ABOUT THIS EXERCISE> Restate word for word the entries below, starting with the line with "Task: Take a" and continuing through the line with "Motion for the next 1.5". Include both of those lines and no others.

STUDY MATERIAL>
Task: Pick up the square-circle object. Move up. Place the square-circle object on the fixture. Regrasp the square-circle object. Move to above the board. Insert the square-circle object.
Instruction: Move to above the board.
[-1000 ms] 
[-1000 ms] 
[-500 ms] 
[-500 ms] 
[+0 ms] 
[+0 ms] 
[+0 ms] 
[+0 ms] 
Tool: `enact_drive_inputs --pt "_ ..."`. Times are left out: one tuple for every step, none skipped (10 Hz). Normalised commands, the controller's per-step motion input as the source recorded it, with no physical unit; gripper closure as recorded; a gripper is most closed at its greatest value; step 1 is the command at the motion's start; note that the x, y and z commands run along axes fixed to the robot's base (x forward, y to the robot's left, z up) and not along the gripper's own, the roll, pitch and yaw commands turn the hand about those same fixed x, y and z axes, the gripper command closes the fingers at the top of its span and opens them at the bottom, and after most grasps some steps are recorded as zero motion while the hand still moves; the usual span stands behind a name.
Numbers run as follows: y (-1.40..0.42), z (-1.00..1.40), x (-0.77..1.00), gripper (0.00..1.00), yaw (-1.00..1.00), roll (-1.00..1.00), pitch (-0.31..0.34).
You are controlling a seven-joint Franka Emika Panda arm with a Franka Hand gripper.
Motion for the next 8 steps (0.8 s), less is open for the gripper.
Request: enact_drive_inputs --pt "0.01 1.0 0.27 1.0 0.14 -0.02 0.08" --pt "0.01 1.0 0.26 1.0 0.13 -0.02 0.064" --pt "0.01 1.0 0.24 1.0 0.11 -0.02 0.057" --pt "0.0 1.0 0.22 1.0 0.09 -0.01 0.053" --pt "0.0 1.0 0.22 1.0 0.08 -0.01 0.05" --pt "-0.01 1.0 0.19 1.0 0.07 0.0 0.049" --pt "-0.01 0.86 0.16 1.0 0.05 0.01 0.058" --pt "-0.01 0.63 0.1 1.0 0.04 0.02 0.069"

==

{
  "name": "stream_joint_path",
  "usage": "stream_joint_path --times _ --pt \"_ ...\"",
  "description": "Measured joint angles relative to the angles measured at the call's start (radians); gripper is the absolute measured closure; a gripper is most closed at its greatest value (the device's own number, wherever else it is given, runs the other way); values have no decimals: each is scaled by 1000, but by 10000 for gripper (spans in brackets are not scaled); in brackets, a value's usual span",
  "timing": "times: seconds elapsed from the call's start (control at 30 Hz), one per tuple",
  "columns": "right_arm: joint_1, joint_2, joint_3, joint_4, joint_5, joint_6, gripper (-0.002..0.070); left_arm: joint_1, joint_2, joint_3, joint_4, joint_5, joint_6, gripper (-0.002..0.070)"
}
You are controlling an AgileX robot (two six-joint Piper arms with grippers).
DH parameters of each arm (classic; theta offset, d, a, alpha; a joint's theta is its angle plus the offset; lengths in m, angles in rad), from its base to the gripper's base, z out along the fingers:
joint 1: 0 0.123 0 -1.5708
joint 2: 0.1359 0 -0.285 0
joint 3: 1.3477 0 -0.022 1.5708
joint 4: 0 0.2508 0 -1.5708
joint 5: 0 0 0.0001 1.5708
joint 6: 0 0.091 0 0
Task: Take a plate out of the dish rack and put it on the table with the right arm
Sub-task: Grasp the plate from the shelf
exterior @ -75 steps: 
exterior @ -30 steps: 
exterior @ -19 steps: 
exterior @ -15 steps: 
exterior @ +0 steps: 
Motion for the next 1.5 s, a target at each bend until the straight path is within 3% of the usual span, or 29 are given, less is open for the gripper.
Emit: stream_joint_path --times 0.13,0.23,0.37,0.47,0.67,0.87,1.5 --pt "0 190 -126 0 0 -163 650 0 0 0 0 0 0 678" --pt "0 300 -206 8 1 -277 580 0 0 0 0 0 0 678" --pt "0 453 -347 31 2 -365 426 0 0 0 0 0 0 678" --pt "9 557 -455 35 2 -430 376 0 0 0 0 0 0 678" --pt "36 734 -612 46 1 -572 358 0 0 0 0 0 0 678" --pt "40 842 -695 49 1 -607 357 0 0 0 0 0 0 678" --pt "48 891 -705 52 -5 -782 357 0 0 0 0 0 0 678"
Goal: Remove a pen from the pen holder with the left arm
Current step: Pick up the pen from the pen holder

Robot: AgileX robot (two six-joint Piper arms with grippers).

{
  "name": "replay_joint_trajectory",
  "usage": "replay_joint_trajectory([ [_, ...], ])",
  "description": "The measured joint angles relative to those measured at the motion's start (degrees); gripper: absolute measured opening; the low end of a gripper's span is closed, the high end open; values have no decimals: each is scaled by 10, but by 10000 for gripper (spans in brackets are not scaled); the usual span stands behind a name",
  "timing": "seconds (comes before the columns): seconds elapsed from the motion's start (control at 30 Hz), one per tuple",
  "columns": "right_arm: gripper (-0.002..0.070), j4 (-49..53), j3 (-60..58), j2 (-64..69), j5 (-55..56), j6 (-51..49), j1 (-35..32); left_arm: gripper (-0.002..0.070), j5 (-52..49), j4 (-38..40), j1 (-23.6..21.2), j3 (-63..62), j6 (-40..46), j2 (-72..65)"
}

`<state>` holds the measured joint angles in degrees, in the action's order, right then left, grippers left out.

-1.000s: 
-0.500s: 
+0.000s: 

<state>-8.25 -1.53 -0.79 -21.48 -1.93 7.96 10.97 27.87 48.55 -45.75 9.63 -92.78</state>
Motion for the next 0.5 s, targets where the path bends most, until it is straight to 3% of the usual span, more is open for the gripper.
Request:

COMPLETED EXERCISE>
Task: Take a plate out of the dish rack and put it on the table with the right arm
Sub-task: Grasp the plate from the shelf
exterior @ -75 steps: 
exterior @ -30 steps: 
exterior @ -19 steps: 
exterior @ -15 steps: 
exterior @ +0 steps: 
Motion for the next 1.5 s, a target at each bend until the straight path is within 3% of the usual span, or 29 are given, less is open for the gripper.

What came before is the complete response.